AFI Park Timișoara, formerly known as City Business Center, is a business park from the AFI Europe portfolio consisting of five office buildings totaling 48,000 square meters of offices and commercial spaces located in the center of the western Romanian city of Timișoara.
== History ==
The project was initiated in 2006 by Modatim Investment, a company owned by local entrepreneur Ovidiu Șandor, on the grounds of the former ModaTim clothing factory. Construction began that September. In 2012, it was sold to the South African investment fund NEPI for 90 million euros, becoming the largest business park outside Bucharest at that time. Later, in 2020, the project entered the AFI Europe portfolio as part of a joint acquisition of four class A office projects in Bucharest and Timișoara, including City Business Center, worth 290 million euros.

The project is designed by architect Vlad Gaivoronschi and was awarded several international prizes, including European Union Prize for Contemporary Architecture and German Design Award.

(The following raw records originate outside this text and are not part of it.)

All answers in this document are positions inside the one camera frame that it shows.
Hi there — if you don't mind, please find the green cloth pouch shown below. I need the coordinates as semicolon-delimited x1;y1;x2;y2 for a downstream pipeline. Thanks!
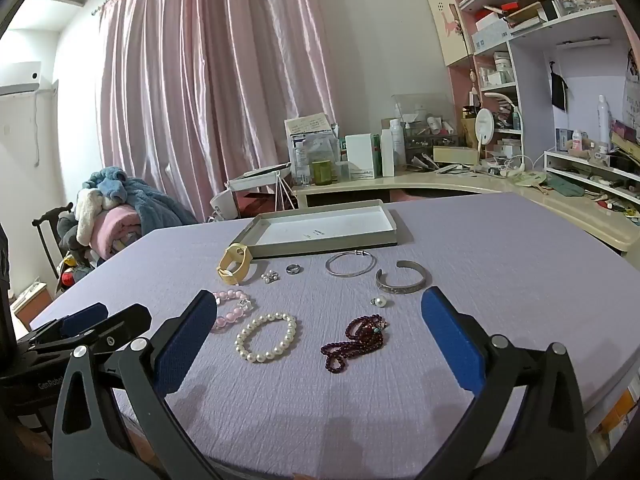
545;172;586;198

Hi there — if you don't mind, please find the grey shallow cardboard tray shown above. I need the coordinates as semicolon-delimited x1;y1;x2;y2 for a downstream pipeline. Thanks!
231;200;399;259

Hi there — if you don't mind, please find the white desktop riser shelf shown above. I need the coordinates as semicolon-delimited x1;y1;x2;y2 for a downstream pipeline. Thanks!
544;150;640;216

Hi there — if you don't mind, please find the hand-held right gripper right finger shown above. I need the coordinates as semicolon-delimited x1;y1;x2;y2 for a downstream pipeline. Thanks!
421;286;598;480

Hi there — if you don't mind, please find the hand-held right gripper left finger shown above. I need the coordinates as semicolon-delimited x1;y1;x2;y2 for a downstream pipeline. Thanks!
52;289;221;480

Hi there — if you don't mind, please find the round white vanity mirror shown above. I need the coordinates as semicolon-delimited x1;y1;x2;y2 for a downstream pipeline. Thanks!
474;109;497;163

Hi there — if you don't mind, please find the black drawstring pouch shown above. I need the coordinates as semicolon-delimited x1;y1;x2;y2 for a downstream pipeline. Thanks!
550;61;569;113

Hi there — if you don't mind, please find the wide silver cuff bracelet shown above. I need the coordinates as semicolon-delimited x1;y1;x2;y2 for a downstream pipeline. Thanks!
375;260;432;295

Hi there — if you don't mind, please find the white paper bag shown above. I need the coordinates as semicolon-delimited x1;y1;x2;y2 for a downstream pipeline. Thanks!
270;172;301;211

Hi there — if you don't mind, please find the white air conditioner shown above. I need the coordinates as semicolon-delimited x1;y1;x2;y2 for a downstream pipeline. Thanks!
0;61;43;97

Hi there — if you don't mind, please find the clear acrylic cosmetics organizer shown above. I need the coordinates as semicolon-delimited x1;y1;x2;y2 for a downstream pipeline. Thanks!
391;94;460;163

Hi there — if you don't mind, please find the pink bead bracelet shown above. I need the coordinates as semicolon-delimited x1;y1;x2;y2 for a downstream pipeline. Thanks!
209;287;253;333

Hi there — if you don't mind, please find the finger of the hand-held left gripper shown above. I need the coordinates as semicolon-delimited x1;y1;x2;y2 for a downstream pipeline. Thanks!
30;304;152;361
17;302;109;351

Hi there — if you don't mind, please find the purple tablecloth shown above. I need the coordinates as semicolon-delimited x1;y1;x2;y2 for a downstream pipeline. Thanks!
30;192;640;480

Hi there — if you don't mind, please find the tall white carton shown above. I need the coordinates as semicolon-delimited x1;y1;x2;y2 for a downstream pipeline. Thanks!
380;129;396;178

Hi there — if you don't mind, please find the dark red bead necklace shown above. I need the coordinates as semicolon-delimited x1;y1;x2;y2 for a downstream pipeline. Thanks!
321;314;388;374

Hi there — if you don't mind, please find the white pearl bracelet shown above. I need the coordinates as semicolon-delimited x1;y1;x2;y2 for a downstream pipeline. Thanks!
235;312;298;364

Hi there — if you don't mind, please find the white cardboard box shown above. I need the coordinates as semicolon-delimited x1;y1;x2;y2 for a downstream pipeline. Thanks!
345;133;376;180

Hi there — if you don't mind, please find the white and pink shelf unit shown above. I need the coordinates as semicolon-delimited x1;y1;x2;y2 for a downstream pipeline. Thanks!
425;0;640;171

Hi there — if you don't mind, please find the white flat device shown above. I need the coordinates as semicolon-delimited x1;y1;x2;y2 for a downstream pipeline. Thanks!
225;162;292;193

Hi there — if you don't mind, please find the beige curved desk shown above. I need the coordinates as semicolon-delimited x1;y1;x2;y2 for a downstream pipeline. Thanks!
291;167;640;261

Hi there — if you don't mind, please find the black wooden chair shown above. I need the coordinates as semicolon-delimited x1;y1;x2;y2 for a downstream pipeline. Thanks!
31;202;75;286

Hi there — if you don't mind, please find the clear bag of papers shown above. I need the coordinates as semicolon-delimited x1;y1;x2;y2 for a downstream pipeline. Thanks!
284;115;340;187

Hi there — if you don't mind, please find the pink satin curtain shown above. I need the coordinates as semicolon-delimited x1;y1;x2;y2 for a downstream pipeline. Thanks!
97;0;337;223

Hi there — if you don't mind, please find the pile of folded blankets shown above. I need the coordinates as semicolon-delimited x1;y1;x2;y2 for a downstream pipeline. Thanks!
56;165;198;268

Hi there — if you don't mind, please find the white gooseneck desk lamp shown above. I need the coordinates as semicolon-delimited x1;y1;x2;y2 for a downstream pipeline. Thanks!
482;91;526;178

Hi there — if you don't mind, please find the yellow watch band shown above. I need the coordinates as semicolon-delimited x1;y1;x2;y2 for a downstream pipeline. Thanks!
216;242;256;286

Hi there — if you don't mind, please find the thin silver bangle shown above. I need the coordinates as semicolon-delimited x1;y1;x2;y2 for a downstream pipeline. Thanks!
325;250;377;278

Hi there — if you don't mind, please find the white spray bottle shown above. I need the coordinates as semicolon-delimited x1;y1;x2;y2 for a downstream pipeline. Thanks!
596;95;612;153

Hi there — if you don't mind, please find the white round bottle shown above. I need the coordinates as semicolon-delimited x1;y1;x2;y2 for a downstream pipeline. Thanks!
389;119;407;168

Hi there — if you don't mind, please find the pale green paper fan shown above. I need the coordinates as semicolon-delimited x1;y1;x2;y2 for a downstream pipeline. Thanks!
515;171;549;193

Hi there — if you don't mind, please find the long beige box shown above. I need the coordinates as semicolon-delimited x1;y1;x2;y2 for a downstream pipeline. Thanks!
432;146;481;166

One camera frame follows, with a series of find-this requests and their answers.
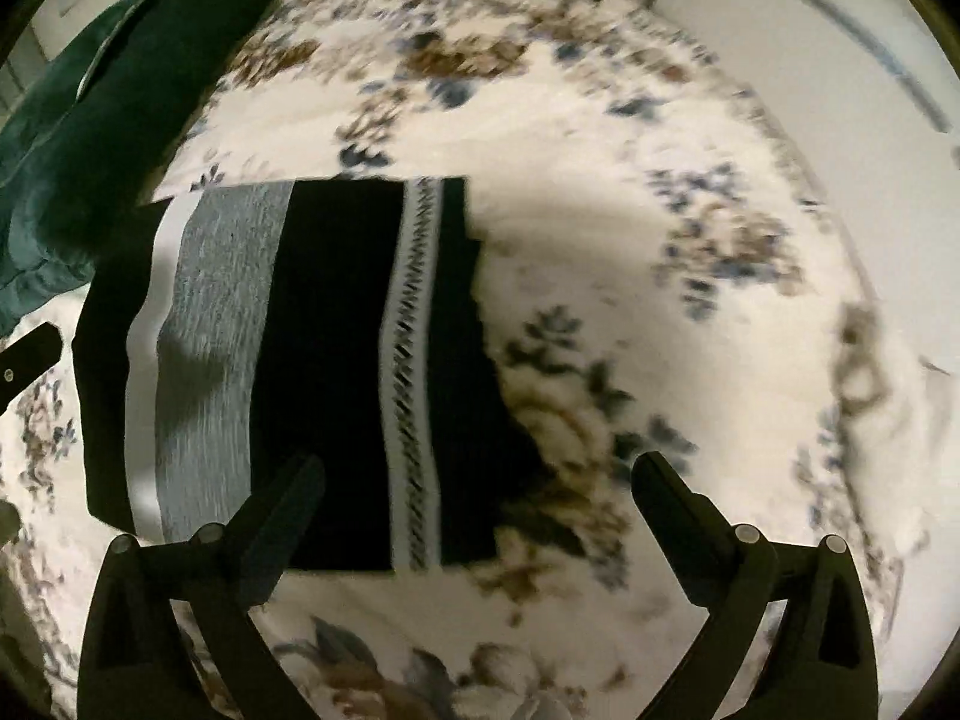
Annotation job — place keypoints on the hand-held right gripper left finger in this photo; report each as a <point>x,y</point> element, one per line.
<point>274,540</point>

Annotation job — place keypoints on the dark green quilt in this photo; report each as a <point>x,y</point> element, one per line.
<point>172,75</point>

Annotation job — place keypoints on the dark green pillow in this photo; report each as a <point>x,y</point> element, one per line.
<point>52,90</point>

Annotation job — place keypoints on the white headboard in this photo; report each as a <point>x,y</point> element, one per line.
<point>825,90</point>

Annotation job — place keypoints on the floral blanket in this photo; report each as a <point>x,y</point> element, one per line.
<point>600,315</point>

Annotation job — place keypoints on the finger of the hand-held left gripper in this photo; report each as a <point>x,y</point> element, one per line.
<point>26,364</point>

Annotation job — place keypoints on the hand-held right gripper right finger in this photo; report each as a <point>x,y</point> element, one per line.
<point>675,532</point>

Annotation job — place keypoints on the striped knit sweater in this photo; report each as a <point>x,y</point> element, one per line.
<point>330,360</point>

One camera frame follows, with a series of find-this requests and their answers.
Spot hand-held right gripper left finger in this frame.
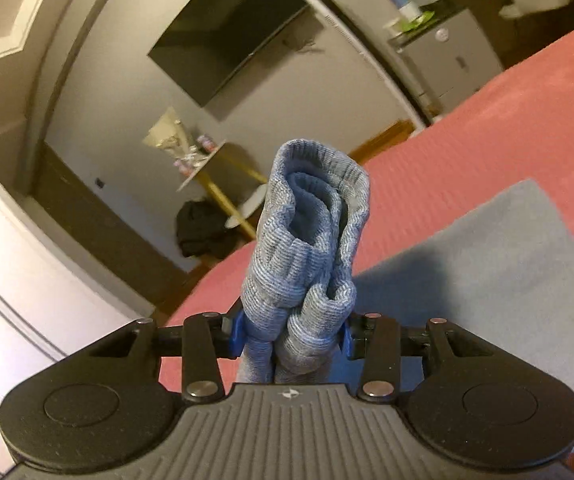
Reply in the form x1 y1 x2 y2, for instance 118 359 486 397
85 310 246 404

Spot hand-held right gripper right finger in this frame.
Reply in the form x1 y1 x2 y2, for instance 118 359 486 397
339 311 490 402

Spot grey sweat pants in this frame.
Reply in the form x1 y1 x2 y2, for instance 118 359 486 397
237 138 574 453

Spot black bag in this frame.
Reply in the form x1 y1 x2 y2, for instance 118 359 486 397
176 200 248 259

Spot yellow side table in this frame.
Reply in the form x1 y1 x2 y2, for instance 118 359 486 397
177 140 268 241

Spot white wardrobe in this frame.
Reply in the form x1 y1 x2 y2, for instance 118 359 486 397
0 140 156 480

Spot wrapped flower bouquet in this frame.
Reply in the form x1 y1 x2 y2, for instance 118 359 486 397
143 106 194 162

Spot pink ribbed bedspread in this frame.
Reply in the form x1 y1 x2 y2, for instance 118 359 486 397
159 15 574 480

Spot grey cabinet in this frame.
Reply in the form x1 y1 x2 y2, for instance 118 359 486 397
391 7 506 117

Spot white tower fan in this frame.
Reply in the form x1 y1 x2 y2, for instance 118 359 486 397
303 0 432 128

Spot green packets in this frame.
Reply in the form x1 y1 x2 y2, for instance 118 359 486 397
399 10 438 32

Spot wall-mounted black television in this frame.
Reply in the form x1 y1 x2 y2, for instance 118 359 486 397
148 0 312 108

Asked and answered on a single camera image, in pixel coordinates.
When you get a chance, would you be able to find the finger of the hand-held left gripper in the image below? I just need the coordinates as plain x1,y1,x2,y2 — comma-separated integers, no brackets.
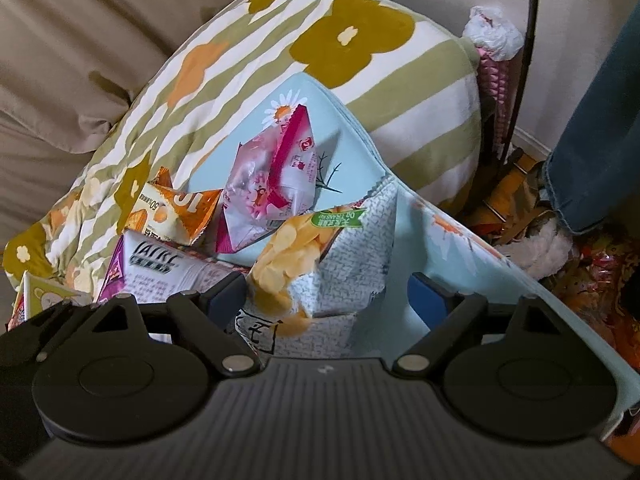
0,302,98,367

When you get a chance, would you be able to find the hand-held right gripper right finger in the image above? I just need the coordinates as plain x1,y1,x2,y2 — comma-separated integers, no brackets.
392,271,568,377

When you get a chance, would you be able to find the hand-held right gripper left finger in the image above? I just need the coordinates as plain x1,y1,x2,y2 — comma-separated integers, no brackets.
75,271,262,377

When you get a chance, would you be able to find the grey potato chip bag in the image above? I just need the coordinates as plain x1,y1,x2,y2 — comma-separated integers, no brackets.
235,180,402,358

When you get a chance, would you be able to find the light blue daisy cloth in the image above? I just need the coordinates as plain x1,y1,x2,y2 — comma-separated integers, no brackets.
192,72,630,443

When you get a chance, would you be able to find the white purple snack bag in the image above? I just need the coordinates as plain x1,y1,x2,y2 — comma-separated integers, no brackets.
97,230,251,307

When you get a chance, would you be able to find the orange white snack bag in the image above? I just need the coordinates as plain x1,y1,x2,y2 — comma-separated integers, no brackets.
122,166,224,247

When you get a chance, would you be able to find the pink white candy bag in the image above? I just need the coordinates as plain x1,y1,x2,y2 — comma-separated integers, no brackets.
215,104,322,254

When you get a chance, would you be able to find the white fluffy slipper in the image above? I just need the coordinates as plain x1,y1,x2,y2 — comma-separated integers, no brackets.
499,219,575,282

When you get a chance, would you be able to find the heap of orange wrappers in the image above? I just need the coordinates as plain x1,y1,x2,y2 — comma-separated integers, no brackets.
485,160,640,461

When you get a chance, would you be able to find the pink crocheted cone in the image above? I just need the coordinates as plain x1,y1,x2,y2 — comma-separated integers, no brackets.
462,5,524,157

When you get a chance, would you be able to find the floral striped blanket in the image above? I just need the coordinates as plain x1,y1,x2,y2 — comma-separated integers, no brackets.
2,0,485,306

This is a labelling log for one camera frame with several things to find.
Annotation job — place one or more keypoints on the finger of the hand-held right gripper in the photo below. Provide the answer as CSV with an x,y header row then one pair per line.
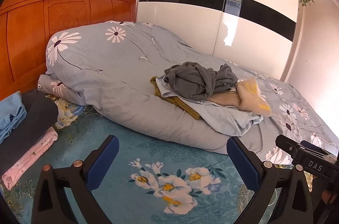
x,y
286,144

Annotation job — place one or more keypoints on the grey pants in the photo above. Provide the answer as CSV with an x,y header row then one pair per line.
x,y
190,81

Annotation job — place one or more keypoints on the olive knit sweater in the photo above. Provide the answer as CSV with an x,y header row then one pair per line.
x,y
182,106

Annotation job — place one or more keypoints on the folded pink garment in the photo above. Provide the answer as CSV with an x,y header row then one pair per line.
x,y
29,157

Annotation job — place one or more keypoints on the cream fluffy garment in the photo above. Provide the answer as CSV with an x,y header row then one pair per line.
x,y
251,97

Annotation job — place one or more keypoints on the floral pillow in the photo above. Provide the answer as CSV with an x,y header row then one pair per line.
x,y
47,86

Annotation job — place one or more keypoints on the wooden bed headboard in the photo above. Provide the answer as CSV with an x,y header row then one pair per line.
x,y
26,28

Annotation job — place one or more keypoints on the light blue floral duvet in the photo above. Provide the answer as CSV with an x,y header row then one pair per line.
x,y
106,67

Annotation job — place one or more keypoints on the light blue shirt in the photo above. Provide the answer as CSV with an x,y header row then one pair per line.
x,y
219,114

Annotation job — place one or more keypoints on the white wardrobe with black stripe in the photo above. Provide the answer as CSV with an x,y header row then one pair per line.
x,y
185,28

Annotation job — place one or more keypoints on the folded light blue garment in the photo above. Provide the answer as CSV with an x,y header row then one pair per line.
x,y
10,118

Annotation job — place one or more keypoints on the folded dark navy garment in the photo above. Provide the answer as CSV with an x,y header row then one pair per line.
x,y
29,128

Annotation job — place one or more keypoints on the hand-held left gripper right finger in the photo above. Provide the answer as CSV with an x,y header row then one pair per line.
x,y
243,163

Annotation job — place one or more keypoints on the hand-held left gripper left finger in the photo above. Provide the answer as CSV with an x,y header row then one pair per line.
x,y
103,163

== Amenities and services ==
AFI Park Timișoara consists of five class A office buildings situated in the city center, covering a total of 48,000 square meters of office space. In addition to office and retail areas, the development includes 730 interconnected underground parking spaces, accessible via Coriolan Brediceanu Street, along with bicycle racks, showers, electric car charging stations, and storage facilities. Each building features an underground floor, a ground floor, and six upper floors, along with spacious lobbies and common areas. The ground floor of the office buildings houses retail amenities, including banks, a sky bar restaurant, and coffee shops.